The package ships a converter that handles this split for you. It produces two dense StableHLO bundles for the parts that trace cleanly and a meta bundle whose model.jl runs the data-dependent glue in Julia between them. The reusable detection math (NMS, roi_align, box decode, anchor generation) lives in the ReactantServer.DetectionGlue module and is already part of the package, so the generated model.jl is small and the conversion is config-driven.

This page walks through converting a standard torchvision detector end to end. For the underlying execution model (the meta gate, committed sub-calls, placement) see Meta Models.

Runnable example

examples/object_detection/ in the repository is a complete, runnable version of this walkthrough. It is split into three copy-pasteable commands, each with its own environment: export the bundles, serve them on a single GPU, and a client that sends an image and draws the detections back onto it with CairoMakie (detections.jpg).
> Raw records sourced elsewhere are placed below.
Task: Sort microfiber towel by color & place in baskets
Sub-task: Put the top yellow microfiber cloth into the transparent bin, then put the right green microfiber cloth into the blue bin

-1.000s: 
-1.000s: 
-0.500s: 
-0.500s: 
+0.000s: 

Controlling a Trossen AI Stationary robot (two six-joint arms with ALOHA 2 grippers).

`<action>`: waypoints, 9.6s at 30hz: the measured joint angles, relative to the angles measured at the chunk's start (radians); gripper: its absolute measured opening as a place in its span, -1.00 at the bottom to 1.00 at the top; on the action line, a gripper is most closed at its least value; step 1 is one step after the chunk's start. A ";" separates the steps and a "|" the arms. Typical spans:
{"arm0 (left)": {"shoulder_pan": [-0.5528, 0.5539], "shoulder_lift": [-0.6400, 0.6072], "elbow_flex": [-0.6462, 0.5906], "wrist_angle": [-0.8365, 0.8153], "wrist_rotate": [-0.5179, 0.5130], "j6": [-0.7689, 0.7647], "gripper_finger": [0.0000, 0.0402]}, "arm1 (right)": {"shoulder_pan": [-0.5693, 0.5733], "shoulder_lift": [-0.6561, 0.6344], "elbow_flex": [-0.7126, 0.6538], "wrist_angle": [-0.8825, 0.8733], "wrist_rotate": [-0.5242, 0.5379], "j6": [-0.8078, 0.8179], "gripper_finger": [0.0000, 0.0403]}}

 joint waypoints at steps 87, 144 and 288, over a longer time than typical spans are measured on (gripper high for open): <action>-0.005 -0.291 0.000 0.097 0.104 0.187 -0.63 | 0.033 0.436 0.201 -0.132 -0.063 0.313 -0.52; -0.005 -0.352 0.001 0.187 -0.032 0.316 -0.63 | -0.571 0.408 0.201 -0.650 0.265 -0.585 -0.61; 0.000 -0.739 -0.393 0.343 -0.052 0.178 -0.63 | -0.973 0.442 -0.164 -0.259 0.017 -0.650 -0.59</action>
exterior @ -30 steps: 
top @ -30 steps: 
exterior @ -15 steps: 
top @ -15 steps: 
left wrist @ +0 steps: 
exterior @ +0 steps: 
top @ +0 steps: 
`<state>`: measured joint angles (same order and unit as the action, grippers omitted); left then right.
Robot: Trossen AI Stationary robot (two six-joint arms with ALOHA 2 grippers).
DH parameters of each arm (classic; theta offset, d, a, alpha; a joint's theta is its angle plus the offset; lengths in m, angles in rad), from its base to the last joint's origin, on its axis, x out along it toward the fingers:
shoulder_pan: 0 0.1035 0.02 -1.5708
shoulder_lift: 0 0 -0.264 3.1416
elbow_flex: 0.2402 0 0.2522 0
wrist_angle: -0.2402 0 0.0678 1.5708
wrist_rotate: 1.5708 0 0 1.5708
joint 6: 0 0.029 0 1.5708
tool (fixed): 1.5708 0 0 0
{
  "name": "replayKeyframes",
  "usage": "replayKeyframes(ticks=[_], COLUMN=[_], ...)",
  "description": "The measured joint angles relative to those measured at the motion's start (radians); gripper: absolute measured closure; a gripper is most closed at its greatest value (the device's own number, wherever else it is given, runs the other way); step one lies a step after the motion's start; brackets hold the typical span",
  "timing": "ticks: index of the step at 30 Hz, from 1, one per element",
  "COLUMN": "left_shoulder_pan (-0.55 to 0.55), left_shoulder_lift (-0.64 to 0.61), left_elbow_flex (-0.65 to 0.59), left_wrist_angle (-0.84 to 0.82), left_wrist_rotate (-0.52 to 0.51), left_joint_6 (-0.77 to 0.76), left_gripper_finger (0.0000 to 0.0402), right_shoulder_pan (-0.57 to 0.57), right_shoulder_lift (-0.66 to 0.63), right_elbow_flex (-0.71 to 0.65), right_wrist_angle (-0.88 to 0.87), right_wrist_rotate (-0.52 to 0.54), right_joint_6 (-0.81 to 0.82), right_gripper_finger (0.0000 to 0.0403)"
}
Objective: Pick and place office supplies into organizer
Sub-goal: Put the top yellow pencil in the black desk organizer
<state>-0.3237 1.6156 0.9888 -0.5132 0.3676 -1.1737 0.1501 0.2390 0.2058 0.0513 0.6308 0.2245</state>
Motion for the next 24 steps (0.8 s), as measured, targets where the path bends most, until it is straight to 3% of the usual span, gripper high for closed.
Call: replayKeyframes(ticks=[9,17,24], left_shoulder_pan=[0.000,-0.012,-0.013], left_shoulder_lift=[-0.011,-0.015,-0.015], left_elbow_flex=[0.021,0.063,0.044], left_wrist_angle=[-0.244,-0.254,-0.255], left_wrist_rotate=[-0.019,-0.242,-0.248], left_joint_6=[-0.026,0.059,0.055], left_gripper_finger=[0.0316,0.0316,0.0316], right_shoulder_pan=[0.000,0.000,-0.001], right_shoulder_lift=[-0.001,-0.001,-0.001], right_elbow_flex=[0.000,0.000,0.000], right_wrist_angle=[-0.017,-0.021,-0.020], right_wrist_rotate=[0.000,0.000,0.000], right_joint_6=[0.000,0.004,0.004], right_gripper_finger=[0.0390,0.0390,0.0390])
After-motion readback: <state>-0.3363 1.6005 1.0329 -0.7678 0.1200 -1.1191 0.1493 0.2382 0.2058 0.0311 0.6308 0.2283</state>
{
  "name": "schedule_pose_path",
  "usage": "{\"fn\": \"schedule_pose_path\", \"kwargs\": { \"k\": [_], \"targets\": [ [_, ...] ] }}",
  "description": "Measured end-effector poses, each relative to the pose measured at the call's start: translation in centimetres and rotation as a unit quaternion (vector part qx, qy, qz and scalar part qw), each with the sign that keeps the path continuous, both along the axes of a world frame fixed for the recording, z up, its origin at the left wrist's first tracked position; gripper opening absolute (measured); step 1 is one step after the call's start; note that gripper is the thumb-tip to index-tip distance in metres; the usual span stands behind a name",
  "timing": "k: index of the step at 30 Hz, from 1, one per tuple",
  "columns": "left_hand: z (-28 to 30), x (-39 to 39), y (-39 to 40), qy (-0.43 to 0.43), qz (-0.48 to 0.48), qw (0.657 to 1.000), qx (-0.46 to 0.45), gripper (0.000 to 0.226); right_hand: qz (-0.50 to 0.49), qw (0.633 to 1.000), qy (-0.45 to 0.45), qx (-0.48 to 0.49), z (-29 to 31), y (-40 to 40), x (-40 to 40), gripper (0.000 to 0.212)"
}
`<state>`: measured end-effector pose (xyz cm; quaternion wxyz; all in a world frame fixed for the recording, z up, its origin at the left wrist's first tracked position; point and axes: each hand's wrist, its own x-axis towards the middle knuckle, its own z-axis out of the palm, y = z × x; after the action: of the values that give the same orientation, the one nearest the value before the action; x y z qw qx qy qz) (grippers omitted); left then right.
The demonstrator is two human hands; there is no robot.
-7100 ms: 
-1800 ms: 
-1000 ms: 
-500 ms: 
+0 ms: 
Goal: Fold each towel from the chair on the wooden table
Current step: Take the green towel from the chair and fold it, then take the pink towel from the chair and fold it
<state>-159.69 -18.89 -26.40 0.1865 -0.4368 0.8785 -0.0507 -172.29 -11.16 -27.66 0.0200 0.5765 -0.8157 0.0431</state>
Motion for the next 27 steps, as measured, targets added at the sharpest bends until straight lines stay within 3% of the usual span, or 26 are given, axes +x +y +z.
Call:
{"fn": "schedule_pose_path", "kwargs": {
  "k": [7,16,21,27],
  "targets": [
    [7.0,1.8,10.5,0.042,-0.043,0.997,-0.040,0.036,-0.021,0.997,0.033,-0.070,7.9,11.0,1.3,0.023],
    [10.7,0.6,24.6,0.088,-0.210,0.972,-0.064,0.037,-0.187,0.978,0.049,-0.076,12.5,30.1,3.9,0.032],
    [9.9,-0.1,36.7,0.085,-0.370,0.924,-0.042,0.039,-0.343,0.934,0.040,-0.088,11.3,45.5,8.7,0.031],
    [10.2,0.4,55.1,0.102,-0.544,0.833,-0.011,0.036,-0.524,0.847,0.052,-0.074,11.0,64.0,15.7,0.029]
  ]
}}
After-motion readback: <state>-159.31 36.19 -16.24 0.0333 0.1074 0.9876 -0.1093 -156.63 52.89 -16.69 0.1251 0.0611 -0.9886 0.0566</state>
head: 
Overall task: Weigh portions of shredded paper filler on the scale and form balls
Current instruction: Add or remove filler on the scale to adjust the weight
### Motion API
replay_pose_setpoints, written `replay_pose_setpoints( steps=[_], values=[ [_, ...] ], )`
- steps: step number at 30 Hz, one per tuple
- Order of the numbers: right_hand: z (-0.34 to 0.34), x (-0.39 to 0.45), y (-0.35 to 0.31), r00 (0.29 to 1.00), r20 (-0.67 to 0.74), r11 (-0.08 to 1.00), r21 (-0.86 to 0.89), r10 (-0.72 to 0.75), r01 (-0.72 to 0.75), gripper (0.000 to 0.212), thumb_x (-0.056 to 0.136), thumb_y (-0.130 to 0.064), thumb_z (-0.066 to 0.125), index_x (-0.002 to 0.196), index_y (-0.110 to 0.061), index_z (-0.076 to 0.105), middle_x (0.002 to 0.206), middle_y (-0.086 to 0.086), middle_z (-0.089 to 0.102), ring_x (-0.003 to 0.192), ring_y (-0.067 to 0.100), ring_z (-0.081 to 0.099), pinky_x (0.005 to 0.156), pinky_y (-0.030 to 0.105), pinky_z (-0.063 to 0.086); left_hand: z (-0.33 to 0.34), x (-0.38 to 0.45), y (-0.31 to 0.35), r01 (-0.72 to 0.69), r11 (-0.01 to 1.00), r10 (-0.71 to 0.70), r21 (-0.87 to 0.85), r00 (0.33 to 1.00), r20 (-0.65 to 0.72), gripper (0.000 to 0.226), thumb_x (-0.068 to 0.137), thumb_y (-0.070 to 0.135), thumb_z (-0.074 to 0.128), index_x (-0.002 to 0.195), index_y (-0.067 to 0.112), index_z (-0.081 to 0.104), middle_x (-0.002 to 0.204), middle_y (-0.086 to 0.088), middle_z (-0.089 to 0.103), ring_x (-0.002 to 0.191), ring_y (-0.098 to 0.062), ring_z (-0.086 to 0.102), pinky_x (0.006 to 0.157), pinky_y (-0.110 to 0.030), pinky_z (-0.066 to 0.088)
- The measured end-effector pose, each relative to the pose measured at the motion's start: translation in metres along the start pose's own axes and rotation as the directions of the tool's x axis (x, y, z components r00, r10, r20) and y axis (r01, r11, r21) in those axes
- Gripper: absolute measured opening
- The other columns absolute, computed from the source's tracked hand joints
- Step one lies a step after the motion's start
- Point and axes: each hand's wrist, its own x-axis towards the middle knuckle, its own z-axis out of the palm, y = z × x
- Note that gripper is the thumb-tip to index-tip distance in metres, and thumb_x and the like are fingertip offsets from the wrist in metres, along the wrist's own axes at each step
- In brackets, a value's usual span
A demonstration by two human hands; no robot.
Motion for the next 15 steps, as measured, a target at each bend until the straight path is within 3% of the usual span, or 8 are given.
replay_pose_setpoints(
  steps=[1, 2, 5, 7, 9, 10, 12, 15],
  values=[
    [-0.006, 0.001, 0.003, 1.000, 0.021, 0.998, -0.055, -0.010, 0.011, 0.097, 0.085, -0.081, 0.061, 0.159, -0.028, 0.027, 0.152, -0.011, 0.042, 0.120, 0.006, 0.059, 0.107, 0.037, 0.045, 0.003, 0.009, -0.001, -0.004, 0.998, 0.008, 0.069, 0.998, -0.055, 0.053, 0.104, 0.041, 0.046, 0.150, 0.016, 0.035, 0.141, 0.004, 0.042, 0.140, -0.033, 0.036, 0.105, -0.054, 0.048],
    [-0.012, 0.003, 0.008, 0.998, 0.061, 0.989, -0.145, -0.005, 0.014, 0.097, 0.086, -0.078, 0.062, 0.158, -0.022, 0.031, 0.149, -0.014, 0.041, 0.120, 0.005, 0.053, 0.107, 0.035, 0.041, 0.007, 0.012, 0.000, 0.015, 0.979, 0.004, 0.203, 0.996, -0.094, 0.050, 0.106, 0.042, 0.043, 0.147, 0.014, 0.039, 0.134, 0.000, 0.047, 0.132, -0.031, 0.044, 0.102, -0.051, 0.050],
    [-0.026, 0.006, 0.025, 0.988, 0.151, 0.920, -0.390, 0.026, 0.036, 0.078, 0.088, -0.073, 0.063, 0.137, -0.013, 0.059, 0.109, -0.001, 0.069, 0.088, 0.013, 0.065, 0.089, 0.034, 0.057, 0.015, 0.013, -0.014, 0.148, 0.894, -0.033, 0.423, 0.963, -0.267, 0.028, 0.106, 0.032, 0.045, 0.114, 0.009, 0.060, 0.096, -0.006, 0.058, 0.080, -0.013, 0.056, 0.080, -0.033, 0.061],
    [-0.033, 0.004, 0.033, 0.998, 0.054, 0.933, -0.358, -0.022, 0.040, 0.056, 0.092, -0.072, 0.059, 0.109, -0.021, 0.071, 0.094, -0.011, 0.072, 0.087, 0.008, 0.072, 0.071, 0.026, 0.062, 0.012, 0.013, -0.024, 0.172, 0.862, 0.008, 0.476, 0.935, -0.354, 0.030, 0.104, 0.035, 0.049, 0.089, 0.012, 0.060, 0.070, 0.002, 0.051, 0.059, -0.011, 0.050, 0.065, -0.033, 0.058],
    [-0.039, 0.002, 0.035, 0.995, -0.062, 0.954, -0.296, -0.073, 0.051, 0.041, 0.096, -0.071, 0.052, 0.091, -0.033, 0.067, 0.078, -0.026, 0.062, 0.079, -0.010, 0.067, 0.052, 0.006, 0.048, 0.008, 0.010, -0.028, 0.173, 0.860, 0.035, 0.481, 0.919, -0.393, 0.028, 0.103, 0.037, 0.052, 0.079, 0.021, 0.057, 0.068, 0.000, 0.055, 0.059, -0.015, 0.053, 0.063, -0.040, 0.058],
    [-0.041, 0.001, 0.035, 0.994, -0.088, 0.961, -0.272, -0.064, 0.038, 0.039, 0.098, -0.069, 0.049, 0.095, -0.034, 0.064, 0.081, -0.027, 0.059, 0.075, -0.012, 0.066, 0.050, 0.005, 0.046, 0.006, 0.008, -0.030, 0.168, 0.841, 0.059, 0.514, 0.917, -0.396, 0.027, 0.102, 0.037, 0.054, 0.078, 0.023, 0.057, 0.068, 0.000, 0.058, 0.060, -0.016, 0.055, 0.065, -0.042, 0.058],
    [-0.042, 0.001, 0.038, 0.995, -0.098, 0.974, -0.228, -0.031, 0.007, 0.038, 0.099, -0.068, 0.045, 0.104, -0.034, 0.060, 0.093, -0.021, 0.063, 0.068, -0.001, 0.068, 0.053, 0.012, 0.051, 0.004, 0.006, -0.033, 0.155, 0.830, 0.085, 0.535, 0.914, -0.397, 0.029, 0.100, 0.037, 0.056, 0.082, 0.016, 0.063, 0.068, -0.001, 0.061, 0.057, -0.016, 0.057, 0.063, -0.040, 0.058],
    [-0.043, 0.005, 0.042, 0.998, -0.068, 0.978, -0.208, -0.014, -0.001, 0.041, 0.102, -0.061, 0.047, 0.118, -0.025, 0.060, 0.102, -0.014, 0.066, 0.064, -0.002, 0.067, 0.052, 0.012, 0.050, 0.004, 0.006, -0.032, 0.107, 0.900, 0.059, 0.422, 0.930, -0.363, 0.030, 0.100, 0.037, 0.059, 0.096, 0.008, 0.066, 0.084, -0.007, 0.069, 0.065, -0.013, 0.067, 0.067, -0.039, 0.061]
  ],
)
See examples/object_detection/README.md.

The shape of the conversion

One source model is emitted as three bundles under the output root:

BundleContentsKind
<name>_stage1Backbone + RPN headStableHLO
<name>_stage2Box head + box predictor over a fixed number of ROIsStableHLO
<name>Chains stage1 → DetectionGlue → stage2 → final NMSmeta

stage1 takes the preprocessed image and returns 14 dense tensors: the four ROI-pooling feature maps (feat_0feat_3), the five per-level objectness maps (obj_0obj_4), and the five per-level box deltas (delta_0delta_4). stage2 takes ROI-pooled features for a fixed K proposals ([K, 256, 7, 7] in torch, (7, 7, 256, K) in the Julia column-major wire layout) and returns cls_logits ([K, num_classes]) and bbox_deltas ([K, num_classes*4]). The meta bundle owns no weights of its own; it is placed as a group with its two stages and routed by the gateway as a single unit (see the placement section of Meta Models).

Only <name> is addressable by clients. The two stages are internal to the meta and never appear in the gateway's routing table.

Crucially, both stages are plain nn.Modules that torch.export traces directly: the converter builds the torchvision model, wraps backbone + rpn.head and box_head + box_predictor, and exports them. There is no torch.jit load and no reaching into a scripted graph's frozen internals.

Running the converter

The converter is tools/convert_to_stablehlo.jl, driven by a YAML config. The torchvision detector is a handler (a special-case builder), shipped at tools/handlers/torchvision_frcnn_detector.jl. Reference it from the handlers: block of your config, keyed by a model name:

output_root: /docker/reactantserver/models

handlers:
  - file: handlers/torchvision_frcnn_detector.jl
    models: [my_detector]
    options:
      weights: DEFAULT      # DEFAULT = pretrained COCO; "none" = random; or a path to a state_dict .pth
      num_classes: 91       # classes INCLUDING background; set when loading a custom head
      image_size: 640       # canonical square input edge, divisible by 64
      input_dtype: u8       # client image dtype (u8 | f32)
      output_cols: 6        # 5 = [box4, score]; 6 = [box4, score, class]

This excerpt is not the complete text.